:: EXERCISE BRIEF ::
Repeat all of the data below word for word, keeping no images.

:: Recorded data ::
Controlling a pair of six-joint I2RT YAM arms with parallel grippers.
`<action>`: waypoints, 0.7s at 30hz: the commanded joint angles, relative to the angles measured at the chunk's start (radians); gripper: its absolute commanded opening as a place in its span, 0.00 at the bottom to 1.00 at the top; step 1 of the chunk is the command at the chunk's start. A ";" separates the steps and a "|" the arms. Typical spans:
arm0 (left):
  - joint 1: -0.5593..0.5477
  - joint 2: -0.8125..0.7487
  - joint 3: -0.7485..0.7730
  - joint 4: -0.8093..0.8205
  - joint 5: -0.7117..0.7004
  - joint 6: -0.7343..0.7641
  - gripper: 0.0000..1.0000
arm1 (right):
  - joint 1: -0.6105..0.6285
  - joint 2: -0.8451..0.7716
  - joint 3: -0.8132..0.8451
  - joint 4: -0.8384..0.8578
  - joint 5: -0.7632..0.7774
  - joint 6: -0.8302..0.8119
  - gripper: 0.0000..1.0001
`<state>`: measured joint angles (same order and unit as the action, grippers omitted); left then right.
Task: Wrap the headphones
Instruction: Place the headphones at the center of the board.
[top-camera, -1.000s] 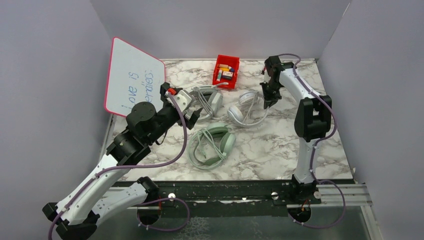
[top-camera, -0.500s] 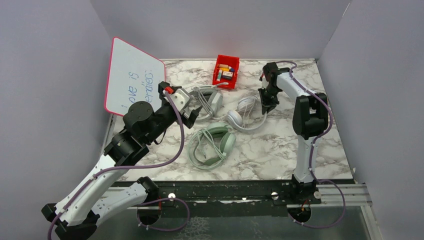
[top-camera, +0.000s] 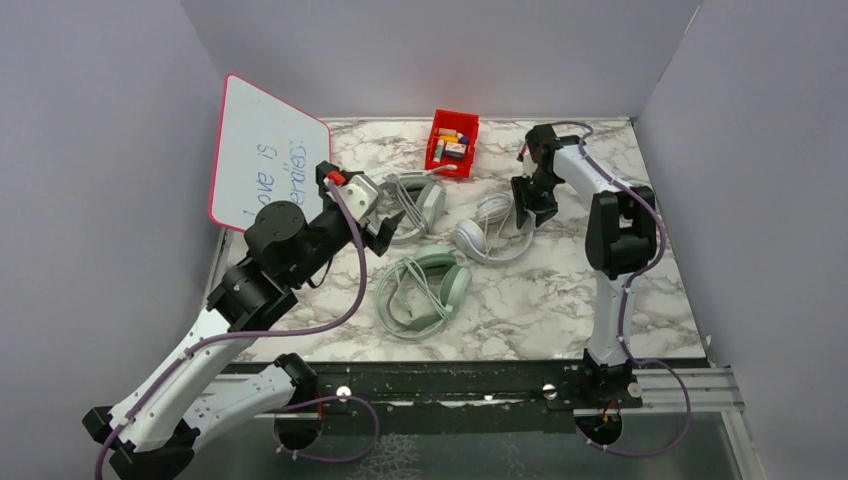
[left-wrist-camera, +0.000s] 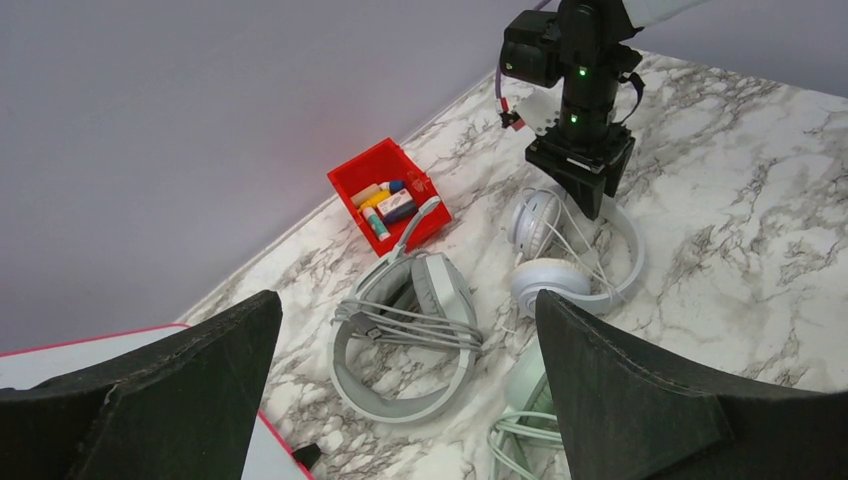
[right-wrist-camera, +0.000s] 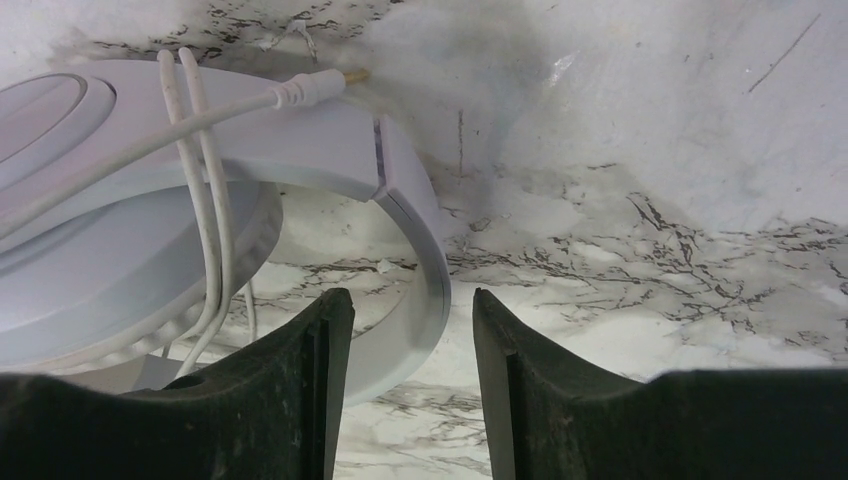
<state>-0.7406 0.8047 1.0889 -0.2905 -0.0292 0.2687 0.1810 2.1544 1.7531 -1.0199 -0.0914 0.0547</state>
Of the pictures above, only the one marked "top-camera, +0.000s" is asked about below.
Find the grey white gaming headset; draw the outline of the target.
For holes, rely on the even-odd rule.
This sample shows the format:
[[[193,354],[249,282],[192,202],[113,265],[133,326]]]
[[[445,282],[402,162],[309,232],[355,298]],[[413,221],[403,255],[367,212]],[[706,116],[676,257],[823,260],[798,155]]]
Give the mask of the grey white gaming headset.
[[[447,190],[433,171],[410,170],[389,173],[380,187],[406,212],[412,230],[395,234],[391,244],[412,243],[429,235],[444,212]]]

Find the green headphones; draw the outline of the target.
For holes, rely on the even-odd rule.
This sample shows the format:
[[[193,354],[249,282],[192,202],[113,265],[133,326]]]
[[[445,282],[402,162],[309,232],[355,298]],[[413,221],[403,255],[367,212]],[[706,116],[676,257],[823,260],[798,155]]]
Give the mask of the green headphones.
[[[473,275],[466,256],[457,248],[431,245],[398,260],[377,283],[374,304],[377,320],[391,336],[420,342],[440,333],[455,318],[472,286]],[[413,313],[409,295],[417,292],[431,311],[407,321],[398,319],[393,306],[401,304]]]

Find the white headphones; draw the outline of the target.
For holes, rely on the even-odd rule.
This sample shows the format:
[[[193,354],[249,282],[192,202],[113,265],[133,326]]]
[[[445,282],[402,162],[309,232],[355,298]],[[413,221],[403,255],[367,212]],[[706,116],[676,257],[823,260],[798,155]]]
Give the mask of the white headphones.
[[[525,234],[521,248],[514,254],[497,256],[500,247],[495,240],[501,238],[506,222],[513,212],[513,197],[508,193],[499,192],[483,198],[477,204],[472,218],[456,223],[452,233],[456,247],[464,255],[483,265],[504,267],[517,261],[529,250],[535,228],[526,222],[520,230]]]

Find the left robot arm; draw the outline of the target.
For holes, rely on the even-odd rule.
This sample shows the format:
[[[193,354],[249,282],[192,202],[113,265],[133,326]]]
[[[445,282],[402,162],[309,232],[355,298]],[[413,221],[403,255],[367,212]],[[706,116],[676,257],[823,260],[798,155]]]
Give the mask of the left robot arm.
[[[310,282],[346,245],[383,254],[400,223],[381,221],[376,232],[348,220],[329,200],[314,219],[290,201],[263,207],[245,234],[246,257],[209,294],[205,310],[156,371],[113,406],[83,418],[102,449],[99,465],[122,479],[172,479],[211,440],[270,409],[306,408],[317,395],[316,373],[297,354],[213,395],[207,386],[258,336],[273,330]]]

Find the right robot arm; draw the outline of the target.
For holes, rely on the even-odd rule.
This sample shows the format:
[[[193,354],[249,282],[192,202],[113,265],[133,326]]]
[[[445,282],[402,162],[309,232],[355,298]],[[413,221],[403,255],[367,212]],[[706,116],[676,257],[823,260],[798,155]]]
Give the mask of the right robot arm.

:: REPLY TO THE TASK ::
Controlling a pair of six-joint I2RT YAM arms with parallel grippers.
`<action>`: waypoints, 0.7s at 30hz: the commanded joint angles, relative to the angles measured at the chunk's start (radians); gripper: its absolute commanded opening as a place in its span, 0.00 at the bottom to 1.00 at the top; step 1 of the chunk is the command at the chunk's start. A ";" separates the steps and a "|" the arms. Typical spans:
arm0 (left):
  - joint 1: -0.5593..0.5477
  - joint 2: -0.8125..0.7487
  - joint 3: -0.7485..0.7730
  - joint 4: -0.8093..0.8205
  - joint 5: -0.7117..0.7004
  - joint 6: -0.7343..0.7641
  - gripper: 0.0000..1.0000
arm1 (right):
  - joint 1: -0.6105..0.6285
  - joint 2: -0.8451..0.7716
  - joint 3: -0.8132..0.8451
  - joint 4: -0.8384..0.8578
  - joint 5: -0.7632..0.7774
  - joint 6: -0.8302..0.8119
  - gripper: 0.0000..1.0001
`<state>`: measured joint angles (same order and unit as the action, grippers omitted); left then right.
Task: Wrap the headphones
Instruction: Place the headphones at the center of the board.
[top-camera, -1.000s] 
[top-camera, -0.500s] 
[top-camera, +0.000s] 
[left-wrist-camera, +0.000s] 
[right-wrist-camera, +0.000s] 
<state>-0.7406 0.8047 1.0889 -0.2905 -0.0292 0.2687 0.1810 2.1544 1.7531 -1.0199 -0.0914 0.0547</state>
Of the pictures above, only the one marked "top-camera, +0.000s" is asked about below.
Find the grey white gaming headset; draw the outline of the target.
For holes, rely on the even-odd rule.
This sample shows the format:
[[[193,354],[249,282],[192,202],[113,265],[133,326]]]
[[[445,282],[402,162],[309,232],[355,298]],[[413,221],[403,255],[367,212]],[[706,116],[676,257],[823,260],[798,155]]]
Give the mask of the grey white gaming headset.
[[[447,190],[433,171],[410,170],[389,173],[380,187],[406,212],[412,230],[395,234],[391,244],[412,243],[429,235],[444,212]]]

Find the green headphones; draw the outline of the target.
For holes, rely on the even-odd rule.
This sample shows the format:
[[[193,354],[249,282],[192,202],[113,265],[133,326]]]
[[[445,282],[402,162],[309,232],[355,298]],[[413,221],[403,255],[367,212]],[[706,116],[676,257],[823,260],[798,155]]]
Give the mask of the green headphones.
[[[473,275],[466,256],[457,248],[431,245],[398,260],[377,283],[374,304],[377,320],[391,336],[420,342],[440,333],[455,318],[472,286]],[[413,313],[409,295],[417,292],[431,311],[407,321],[398,319],[393,306],[401,304]]]

Find the white headphones; draw the outline of the target.
For holes, rely on the even-odd rule.
This sample shows the format:
[[[193,354],[249,282],[192,202],[113,265],[133,326]]]
[[[445,282],[402,162],[309,232],[355,298]],[[413,221],[403,255],[367,212]],[[706,116],[676,257],[823,260],[798,155]]]
Give the mask of the white headphones.
[[[525,234],[521,248],[514,254],[497,256],[500,247],[495,240],[501,238],[506,222],[513,212],[513,197],[508,193],[499,192],[483,198],[477,204],[472,218],[456,223],[452,233],[456,247],[464,255],[483,265],[504,267],[517,261],[529,250],[535,228],[526,222],[520,230]]]

Find the left robot arm; draw the outline of the target.
For holes, rely on the even-odd rule.
This sample shows the format:
[[[193,354],[249,282],[192,202],[113,265],[133,326]]]
[[[445,282],[402,162],[309,232],[355,298]],[[413,221],[403,255],[367,212]],[[706,116],[676,257],[823,260],[798,155]]]
Give the mask of the left robot arm.
[[[310,282],[346,245],[383,254],[400,223],[381,221],[376,232],[348,220],[329,200],[314,219],[290,201],[263,207],[245,234],[246,257],[209,294],[205,310],[156,371],[113,406],[83,418],[102,449],[99,465],[122,479],[172,479],[211,440],[270,409],[306,408],[317,395],[316,373],[297,354],[213,395],[207,386],[258,336],[273,330]]]

Find the right robot arm; draw the outline of the target.
For holes, rely on the even-odd rule.
This sample shows the format:
[[[193,354],[249,282],[192,202],[113,265],[133,326]]]
[[[445,282],[402,162],[309,232],[355,298]],[[413,221],[403,255],[367,212]],[[706,116],[676,257],[823,260],[798,155]]]
Give the mask of the right robot arm.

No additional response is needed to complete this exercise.